The United States dollar is rapidly becoming the currency of choice in Latin America.

In 10 years, predicts Steve Hanke, "virtually all" of the region will be "dollarized" - that is, using greenbacks as an official currency. An exception may be Brazil, says the Johns Hopkins University economist.

This isn't an off-the-wall view.

Already dollars are used by citizens throughout Latin America, even in remote areas.

Indeed, the US dollar is respected around the world. It inspires confidence because of its low inflation rate and the might of the US economy. It is what economists call a "vehicle currency," as the British pound was before World War II.

Foreigners hold more than $200 billion in US currency. Russians alone tuck away an estimated $60 billion.

The dollarization of Latin America, however, is more advanced than in Russia. Panama has long used the dollar as its official currency. Ecuador switched in September, becoming the largest officially dollarized country in the world.

El Salvador last month made its currency, the colon, convertible to the dollar at a fixed exchange rate and freely usable in the nation. The national currency is expected to rapidly disappear. Argentina has for years pegged its peso to the dollar on a one-to-one basis and the dollar circulates freely.

Mexico's new president, Vicente Fox, has toyed with the idea of a monetary union for Mexico, Canada, and the US to enhance the North American Free Trade Area.

The common currency for this union could be an "amero," the North American equivalent of the euro in Europe, suggests Judy Shelton, an American economist who teaches at DUXX Graduate School of Business in Monterrey, Mexico.

Because it would be politically almost impossible for Washington politicians to abandon the dollar for an amero, it is more likely Mexico would make the dollar an official currency.

Mr. Fox doesn't advocate that publicly. It's too risky politically.

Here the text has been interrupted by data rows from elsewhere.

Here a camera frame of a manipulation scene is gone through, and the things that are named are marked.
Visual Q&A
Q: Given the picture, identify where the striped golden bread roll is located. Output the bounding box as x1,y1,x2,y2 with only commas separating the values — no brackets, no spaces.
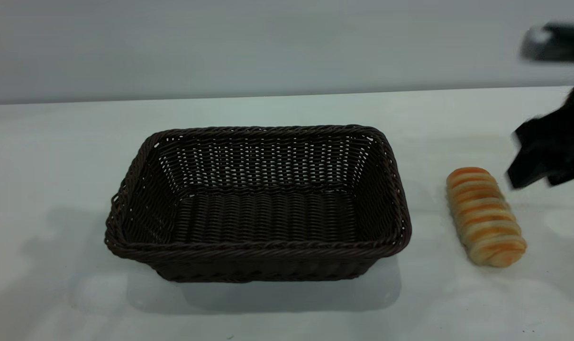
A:
446,167,527,268

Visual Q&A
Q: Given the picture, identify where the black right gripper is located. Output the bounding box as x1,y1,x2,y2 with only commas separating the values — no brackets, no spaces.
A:
506,83,574,190

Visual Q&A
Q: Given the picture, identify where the dark brown woven basket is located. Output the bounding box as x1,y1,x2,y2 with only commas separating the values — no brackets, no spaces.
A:
104,125,413,284

"Anybody can milk that for populist reasons," says Professor Shelton, who has had long conversations with Fox about Mexico's economic issues. "They would say Fox was lacking patriotism, ... an imperialist tool of the US."

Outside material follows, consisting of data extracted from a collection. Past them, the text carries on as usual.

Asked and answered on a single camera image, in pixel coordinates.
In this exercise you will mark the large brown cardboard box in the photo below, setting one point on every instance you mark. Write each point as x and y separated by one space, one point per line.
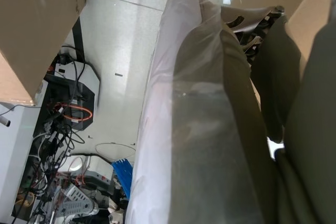
34 24

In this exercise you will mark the white perforated metal bracket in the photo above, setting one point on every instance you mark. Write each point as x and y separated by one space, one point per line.
76 198

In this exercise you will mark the grey and white device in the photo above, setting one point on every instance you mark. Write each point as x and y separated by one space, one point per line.
101 169

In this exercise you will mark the black and white machine base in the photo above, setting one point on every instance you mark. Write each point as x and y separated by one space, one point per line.
88 87

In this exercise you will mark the black upright strip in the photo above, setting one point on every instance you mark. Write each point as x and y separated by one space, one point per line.
78 37

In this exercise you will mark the blue plastic ribbed part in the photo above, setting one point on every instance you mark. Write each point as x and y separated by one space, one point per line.
123 175

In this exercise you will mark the black table cloth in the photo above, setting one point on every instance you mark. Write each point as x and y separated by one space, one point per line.
315 134

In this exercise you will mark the plastic-wrapped white roll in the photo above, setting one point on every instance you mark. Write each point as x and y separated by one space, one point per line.
162 103

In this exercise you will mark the white cabinet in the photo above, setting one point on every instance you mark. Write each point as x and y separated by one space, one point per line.
18 132

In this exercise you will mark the black chair base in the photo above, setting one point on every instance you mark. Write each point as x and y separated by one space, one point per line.
260 26

Nonetheless, a former US ambassador to Mexico, Jim Jones, foresees a "de facto monetary union" of the US and its southern neighbor over 10 to 15 years.

The symbolism of the peso to Mexican sovereignty is "no longer an important issue," he says. A poll taken in Mexico showed that about 80 percent of Mexicans favor using the dollar as their currency, Mr. Jones told the Miami Conference on the Caribbean and Latin America earlier this month.

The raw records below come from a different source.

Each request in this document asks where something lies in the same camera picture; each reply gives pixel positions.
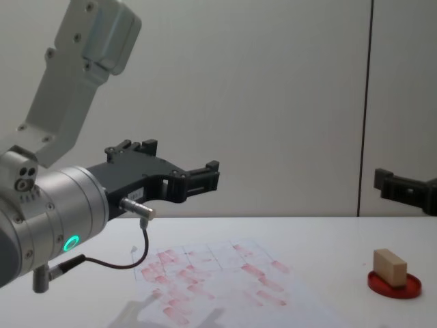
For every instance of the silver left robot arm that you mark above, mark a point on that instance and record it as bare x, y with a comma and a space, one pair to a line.
68, 212

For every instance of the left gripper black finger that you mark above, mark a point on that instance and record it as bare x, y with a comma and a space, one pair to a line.
196, 181
131, 147

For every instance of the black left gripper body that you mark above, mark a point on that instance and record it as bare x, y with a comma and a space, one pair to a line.
133, 177

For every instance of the white paper sheet with red marks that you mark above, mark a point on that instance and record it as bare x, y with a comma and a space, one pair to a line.
218, 273

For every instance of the small pale wooden block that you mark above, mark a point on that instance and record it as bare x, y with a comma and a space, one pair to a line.
391, 266

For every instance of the round red shallow dish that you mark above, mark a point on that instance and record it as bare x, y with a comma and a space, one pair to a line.
413, 288

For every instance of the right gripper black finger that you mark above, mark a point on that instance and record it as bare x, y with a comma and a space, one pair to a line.
399, 191

Hanke argues that economics will drive Mexico into dollarization. "The luxury of having their own currency is a luxury they can't afford," he says. "The peso is a half-baked currency."

A day after El Salvador adopted the dollar, for example, the interest rate on consumer loans and mortgages fell from 17 to 11 percent, reflecting the changed confidence level.

Such lower rates give a boost to economic growth. "People are not worried anymore about their currency and its exchange rate," says Hanke.

One negative factor for a country that dollarizes is the loss of seigniorage - the profit the government makes when it issues new coins, currency, and credit.

Hanke did a dollarization study for former Argentine President Carlos Menem early last year and found that the seigniorage loss would equal about 0.25 percentage points of gross domestic product. But this loss would be totally drowned in faster GDP growth of as much as 2 percent.

Whatever governments decide, dollarization is happening regardless, legal or illegal.

For instance, in the past few years many Latin American companies have delisted their stock at home and listed on US stock exchanges. By now, 42 percent of the total value of all Latin American stocks is listed in the US.

Many high-tech companies in Latin America have been seeking to raise money with initial public offerings of stock in the US where capital costs a lot less.

Florida Sen. Connie Mack (R) proposed legislation that would enable the US to share seigniorage with countries that dollarize.

But Treasury Secretary Lawrence Summers last summer opposed the plan as raising "a number of complex political, economic, foreign policy issues and US budget issues."

President-elect George W. Bush talks about expanding free trade to Latin America. If he succeeds, that would speed dollarization.